If you are a user of my textbook and would like to suggest a blog post idea, please email me at: john.weeks@sdsu.edu

Wednesday, August 22, 2012

No Room for Slums

Nigeria is a country with a lot of natural resources (especially petroleum, of course) and a lot of people. This week's Economist reckons that Lagos alone has an economy larger than all of Kenya's. Money attracts people and so Lagos has now outgrown its most famous slum--Makoko. Lagos is located right on the Gulf of Guinea, and the city surrounds much of the Lagos Lagoon. Thus, it is essentially built on a swamp and good land is at a premium. Makoko has become prime real estate that the city wants to turn into something besides a slum.
A quarter of a million people live in Makoko, learn to swim before they have walked on land, go to school, buy goods from traders drifting down the main channels, build fishing boats and go to sea.
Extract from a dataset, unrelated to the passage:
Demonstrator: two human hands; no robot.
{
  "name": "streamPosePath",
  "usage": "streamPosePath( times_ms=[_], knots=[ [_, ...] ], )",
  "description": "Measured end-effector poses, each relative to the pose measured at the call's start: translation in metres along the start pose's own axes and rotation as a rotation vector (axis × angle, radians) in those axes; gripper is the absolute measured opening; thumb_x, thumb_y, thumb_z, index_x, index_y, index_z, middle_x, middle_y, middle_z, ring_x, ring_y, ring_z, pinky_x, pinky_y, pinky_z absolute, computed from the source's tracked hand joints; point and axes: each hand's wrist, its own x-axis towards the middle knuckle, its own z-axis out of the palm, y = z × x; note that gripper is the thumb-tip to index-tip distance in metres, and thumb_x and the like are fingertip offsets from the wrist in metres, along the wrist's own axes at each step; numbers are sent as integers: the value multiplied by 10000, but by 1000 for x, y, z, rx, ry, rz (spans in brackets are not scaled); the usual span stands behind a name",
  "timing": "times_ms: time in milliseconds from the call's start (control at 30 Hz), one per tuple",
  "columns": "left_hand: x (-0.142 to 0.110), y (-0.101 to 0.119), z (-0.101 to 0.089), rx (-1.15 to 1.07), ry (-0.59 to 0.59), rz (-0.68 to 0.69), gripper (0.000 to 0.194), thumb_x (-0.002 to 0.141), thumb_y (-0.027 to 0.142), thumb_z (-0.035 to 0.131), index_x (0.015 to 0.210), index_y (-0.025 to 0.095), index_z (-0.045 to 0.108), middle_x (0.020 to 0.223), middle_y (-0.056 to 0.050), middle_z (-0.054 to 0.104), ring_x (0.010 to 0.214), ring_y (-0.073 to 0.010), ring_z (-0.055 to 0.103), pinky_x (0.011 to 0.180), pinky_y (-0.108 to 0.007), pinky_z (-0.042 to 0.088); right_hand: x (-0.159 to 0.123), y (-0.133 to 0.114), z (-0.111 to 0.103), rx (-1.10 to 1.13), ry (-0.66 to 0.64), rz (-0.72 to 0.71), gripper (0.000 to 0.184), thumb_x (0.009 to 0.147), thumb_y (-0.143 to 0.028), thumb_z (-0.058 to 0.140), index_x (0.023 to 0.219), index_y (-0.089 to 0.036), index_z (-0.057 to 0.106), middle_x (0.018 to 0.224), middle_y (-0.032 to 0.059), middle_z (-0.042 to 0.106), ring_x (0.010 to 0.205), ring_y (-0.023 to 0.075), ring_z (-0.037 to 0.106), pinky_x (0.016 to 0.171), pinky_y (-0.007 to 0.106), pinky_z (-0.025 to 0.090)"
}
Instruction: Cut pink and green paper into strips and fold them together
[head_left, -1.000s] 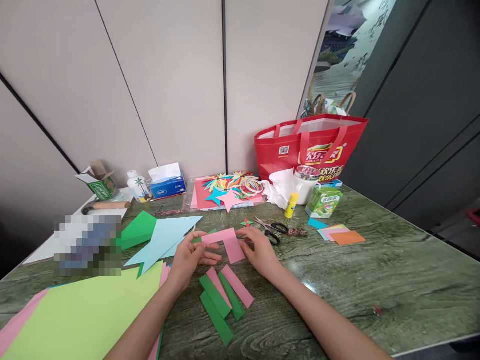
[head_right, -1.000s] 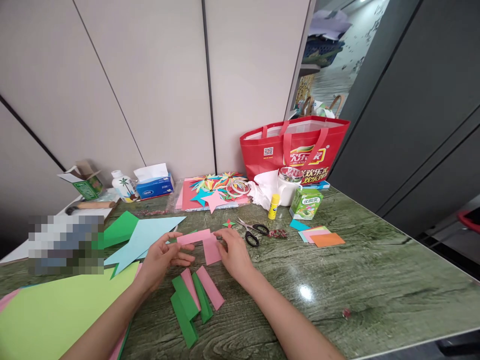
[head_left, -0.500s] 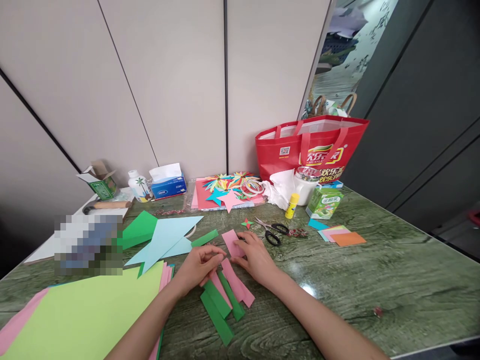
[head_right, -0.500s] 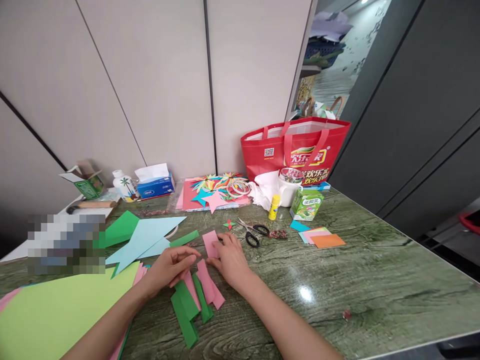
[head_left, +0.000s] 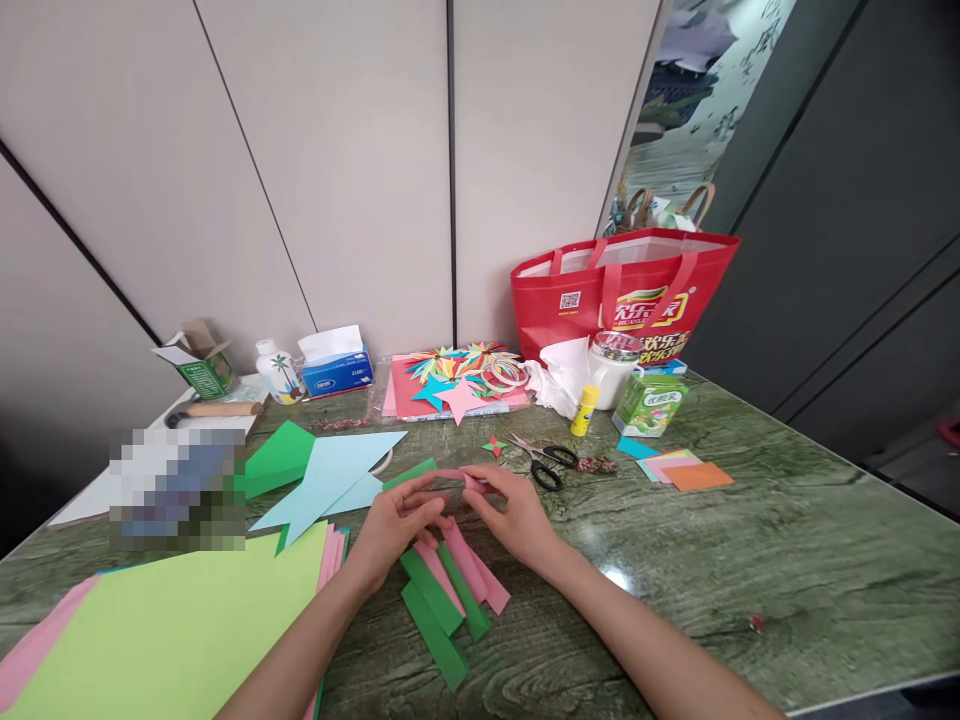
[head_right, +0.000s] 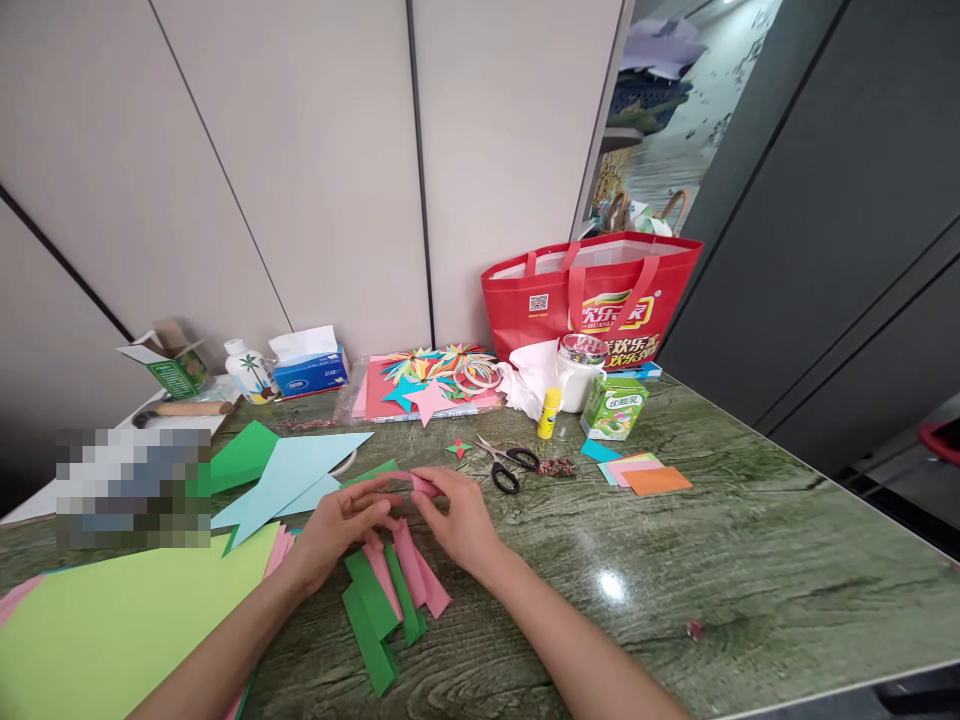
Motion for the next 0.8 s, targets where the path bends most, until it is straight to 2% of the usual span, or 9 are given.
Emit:
streamPosePath(
  times_ms=[67, 167, 233, 367, 500, 600, 700, 800],
  knots=[
    [0, 1, 0, -64, 7, 6, 596, 630, 317, 692, 1150, 139, 462, 995, -123, 645, 688, -199, 648, 517, -267, 503, -1, -7, 1, 44, -23, -55, 240, 776, -166, 513, 1004, -186, 583, 885, 61, 641, 792, 170, 586, 728, 293, 471],
    [-1, 2, -1, -89, 24, 18, 617, 644, 311, 685, 1179, 135, 433, 872, -88, 674, 615, -170, 641, 555, -287, 516, -3, -14, 3, 88, -83, -124, 313, 765, -111, 491, 1052, -211, 564, 1016, 66, 604, 943, 178, 552, 843, 326, 434],
    [-1, 2, -1, -99, 41, 52, 602, 649, 310, 680, 1170, 139, 432, 829, -68, 674, 657, -180, 642, 582, -300, 524, -4, -15, 4, 107, -107, -140, 360, 759, -84, 472, 1084, -218, 546, 1067, 69, 575, 996, 176, 529, 880, 332, 415],
    [-2, 4, 1, -110, 56, 118, 598, 644, 301, 678, 1164, 170, 414, 854, -45, 660, 780, -213, 631, 640, -344, 533, -3, -13, 4, 121, -91, -136, 388, 759, -75, 452, 1115, -215, 513, 1086, 79, 555, 1010, 180, 516, 881, 343, 412],
    [-2, 6, 3, -79, 77, 125, 525, 627, 289, 685, 1083, 160, 458, 813, -29, 646, 740, -199, 621, 608, -331, 534, -3, -14, 3, 121, -94, -118, 348, 765, -136, 506, 1106, -207, 507, 1068, 81, 564, 985, 186, 520, 858, 336, 421],
    [-2, 6, 4, -62, 91, 125, 433, 600, 272, 700, 965, 155, 500, 796, -26, 644, 692, -177, 609, 579, -300, 526, -4, -14, 3, 109, -101, -65, 311, 760, -235, 569, 1067, -201, 532, 1026, 78, 583, 927, 189, 542, 793, 313, 449],
    [-2, 5, 4, -22, 58, 118, 339, 599, 257, 701, 863, 148, 519, 759, -25, 645, 642, -154, 595, 564, -275, 510, -6, -10, 5, 114, -80, 58, 220, 796, -274, 526, 1002, -203, 564, 945, 68, 613, 796, 170, 576, 665, 276, 476],
    [-3, 6, 4, 0, 26, 124, 274, 623, 244, 689, 823, 141, 531, 738, -22, 637, 605, -130, 580, 535, -243, 491, -6, -7, 8, 232, -74, 196, 210, 793, -298, 522, 974, -200, 563, 850, 50, 620, 630, 137, 583, 557, 252, 472]
  ],
)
A few narrow bridges connect elevated platforms anchored, like everything else, six feet below the waterline. They say the only thing you won’t find in Makoko is a grave.
Will razing this huge slum help the situation? The city government hopes that this can be part of a huge effort to change the city and its image, since they project that Lagos could eventually be the largest city in the world.
Lagos has long been a byword for urban chaos. Traffic is legendarily bad, crime is a perennial sore and public services reach few. 
Even if change does occur, however, most American citizens are unlikely to witness it in person, since the US State Department discourages Americans from traveling there on any but essential business.